Created 04-06-2017 05:31 PM
I need to bring prod hive table data into test hive table. Since it's a hadoop to hadoop, i can't use sqoop, hence i can use discp to transfer data across the clusters. But i have one more scenario to be handled while bringing data, that is filtering. Say i have 10 million records in prod hive table, i want to filter using some criteria and bring it to test table. is there a way to give filter parameters in distcp command on the fly? Or any other suggestions? Thanks in advance.
Created 04-06-2017 07:12 PM
Filter the data from hive prod and load it into a file and then as mentioned by @Namit Maheshwari use distcp to transfer between different environments. If you want to limit the data without any filters being applied filter only a set of files under a HDFS folder.
Created 04-06-2017 05:41 PM
You can use distcp -filters to ignore few path, patterns
Refer this:
http://www.ericlin.me/how-to-use-filters-to-exclude-files-when-in-distcp
hadoop distcp -filters /path/to/filterfile.txt hdfs://source/path hdfs://destination/path
Created 04-06-2017 06:51 PM
Thanks Namit Maheshwari, data i am bringing into test is hive data, i need to filter using some criteria, like where condition in hive query. distcp -filters to exclude some files right, not on the data level. I want to filter the hive data using some criteria in production, and then want to bring the filtered data into test region.
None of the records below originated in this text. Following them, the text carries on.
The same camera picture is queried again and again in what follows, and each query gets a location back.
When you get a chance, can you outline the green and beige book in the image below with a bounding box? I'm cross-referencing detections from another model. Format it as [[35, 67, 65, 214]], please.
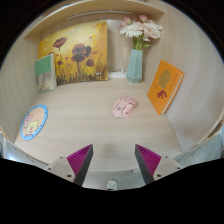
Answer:
[[34, 53, 58, 94]]

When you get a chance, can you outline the pink computer mouse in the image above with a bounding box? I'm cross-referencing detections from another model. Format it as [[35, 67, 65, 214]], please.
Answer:
[[111, 95, 139, 119]]

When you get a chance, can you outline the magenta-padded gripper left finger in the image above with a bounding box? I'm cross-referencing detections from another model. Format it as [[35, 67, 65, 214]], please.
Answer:
[[44, 143, 95, 187]]

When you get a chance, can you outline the white cable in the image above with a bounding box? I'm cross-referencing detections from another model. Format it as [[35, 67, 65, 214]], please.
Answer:
[[108, 65, 127, 74]]

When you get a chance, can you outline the yellow poppy flower painting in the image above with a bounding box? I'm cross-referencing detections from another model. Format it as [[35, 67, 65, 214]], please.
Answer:
[[37, 20, 109, 87]]

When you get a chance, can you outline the teal faceted vase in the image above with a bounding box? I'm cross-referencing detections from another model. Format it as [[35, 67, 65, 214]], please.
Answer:
[[125, 48, 144, 84]]

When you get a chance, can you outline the round blue-rimmed cartoon mouse pad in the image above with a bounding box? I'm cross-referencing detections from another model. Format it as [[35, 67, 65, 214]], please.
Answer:
[[19, 104, 49, 141]]

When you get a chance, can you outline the white power strip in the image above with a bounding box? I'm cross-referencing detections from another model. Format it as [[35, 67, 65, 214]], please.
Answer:
[[107, 71, 128, 80]]

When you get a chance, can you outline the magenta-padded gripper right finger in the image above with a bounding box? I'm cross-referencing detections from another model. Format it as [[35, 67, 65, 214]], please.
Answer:
[[134, 143, 184, 185]]

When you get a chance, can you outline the orange book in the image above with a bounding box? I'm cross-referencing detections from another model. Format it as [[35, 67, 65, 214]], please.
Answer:
[[146, 59, 185, 116]]

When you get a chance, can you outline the wooden shelf board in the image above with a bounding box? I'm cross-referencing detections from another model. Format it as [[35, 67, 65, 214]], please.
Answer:
[[23, 0, 166, 42]]

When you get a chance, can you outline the pink and white flower bouquet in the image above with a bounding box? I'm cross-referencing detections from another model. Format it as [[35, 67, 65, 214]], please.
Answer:
[[118, 14, 164, 51]]

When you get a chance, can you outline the white light bar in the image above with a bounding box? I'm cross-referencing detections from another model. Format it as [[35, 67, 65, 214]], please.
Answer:
[[66, 10, 135, 21]]

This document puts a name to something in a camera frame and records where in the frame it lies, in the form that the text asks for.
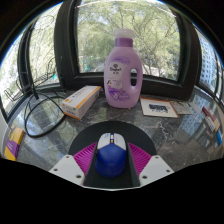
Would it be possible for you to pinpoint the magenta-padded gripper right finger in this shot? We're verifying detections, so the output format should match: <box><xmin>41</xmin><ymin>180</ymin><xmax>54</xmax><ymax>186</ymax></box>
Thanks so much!
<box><xmin>127</xmin><ymin>142</ymin><xmax>175</xmax><ymax>187</ymax></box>

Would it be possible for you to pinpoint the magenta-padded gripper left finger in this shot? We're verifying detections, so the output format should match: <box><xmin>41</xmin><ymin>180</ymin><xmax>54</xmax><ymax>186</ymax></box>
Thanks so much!
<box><xmin>48</xmin><ymin>142</ymin><xmax>98</xmax><ymax>187</ymax></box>

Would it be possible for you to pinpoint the blue and white computer mouse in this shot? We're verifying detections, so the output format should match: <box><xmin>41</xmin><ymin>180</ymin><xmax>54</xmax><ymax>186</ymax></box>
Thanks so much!
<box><xmin>94</xmin><ymin>132</ymin><xmax>128</xmax><ymax>178</ymax></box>

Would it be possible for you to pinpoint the round black mouse pad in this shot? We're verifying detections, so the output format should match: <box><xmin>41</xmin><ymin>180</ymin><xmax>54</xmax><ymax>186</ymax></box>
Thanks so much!
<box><xmin>68</xmin><ymin>120</ymin><xmax>158</xmax><ymax>188</ymax></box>

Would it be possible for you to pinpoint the yellow and purple box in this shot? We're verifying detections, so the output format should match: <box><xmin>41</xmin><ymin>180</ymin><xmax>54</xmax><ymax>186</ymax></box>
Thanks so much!
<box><xmin>4</xmin><ymin>127</ymin><xmax>26</xmax><ymax>162</ymax></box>

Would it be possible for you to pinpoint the white card with dark print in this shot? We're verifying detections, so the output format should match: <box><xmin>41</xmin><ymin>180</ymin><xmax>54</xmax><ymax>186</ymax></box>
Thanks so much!
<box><xmin>139</xmin><ymin>97</ymin><xmax>180</xmax><ymax>119</ymax></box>

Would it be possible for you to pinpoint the pale printed paper sheet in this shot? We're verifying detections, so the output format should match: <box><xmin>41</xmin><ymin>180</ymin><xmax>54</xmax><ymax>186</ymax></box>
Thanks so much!
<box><xmin>170</xmin><ymin>100</ymin><xmax>195</xmax><ymax>116</ymax></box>

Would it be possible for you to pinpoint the white and orange carton box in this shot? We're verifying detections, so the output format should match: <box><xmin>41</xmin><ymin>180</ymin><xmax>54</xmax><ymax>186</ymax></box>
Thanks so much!
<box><xmin>61</xmin><ymin>85</ymin><xmax>102</xmax><ymax>121</ymax></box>

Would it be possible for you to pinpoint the long white striped box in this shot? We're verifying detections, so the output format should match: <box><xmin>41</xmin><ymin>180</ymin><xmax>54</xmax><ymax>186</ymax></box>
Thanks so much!
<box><xmin>203</xmin><ymin>114</ymin><xmax>217</xmax><ymax>133</ymax></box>

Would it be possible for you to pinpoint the small blue box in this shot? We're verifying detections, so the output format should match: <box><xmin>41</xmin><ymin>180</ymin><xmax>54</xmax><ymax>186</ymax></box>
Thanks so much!
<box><xmin>215</xmin><ymin>130</ymin><xmax>224</xmax><ymax>147</ymax></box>

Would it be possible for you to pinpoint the red flat box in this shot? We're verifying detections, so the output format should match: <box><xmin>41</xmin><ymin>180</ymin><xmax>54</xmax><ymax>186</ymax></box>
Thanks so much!
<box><xmin>201</xmin><ymin>106</ymin><xmax>218</xmax><ymax>123</ymax></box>

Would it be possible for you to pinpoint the purple detergent bottle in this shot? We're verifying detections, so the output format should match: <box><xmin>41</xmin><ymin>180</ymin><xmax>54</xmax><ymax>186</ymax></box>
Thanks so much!
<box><xmin>103</xmin><ymin>27</ymin><xmax>144</xmax><ymax>109</ymax></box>

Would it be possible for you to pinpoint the black cable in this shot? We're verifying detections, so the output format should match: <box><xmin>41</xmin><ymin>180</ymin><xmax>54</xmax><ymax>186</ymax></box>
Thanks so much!
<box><xmin>22</xmin><ymin>56</ymin><xmax>68</xmax><ymax>139</ymax></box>

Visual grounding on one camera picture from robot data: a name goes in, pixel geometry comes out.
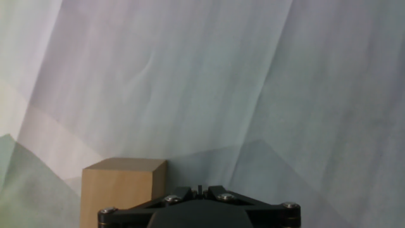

Created 04-06-2017 07:12 PM
Filter the data from hive prod and load it into a file and then as mentioned by @Namit Maheshwari use distcp to transfer between different environments. If you want to limit the data without any filters being applied filter only a set of files under a HDFS folder.
Created 04-07-2017 12:50 PM
Thank you Bala!
Created 04-07-2017 12:58 PM
@Prabhu Muthaiyan Glad that it helped you. Happy Hadooping!!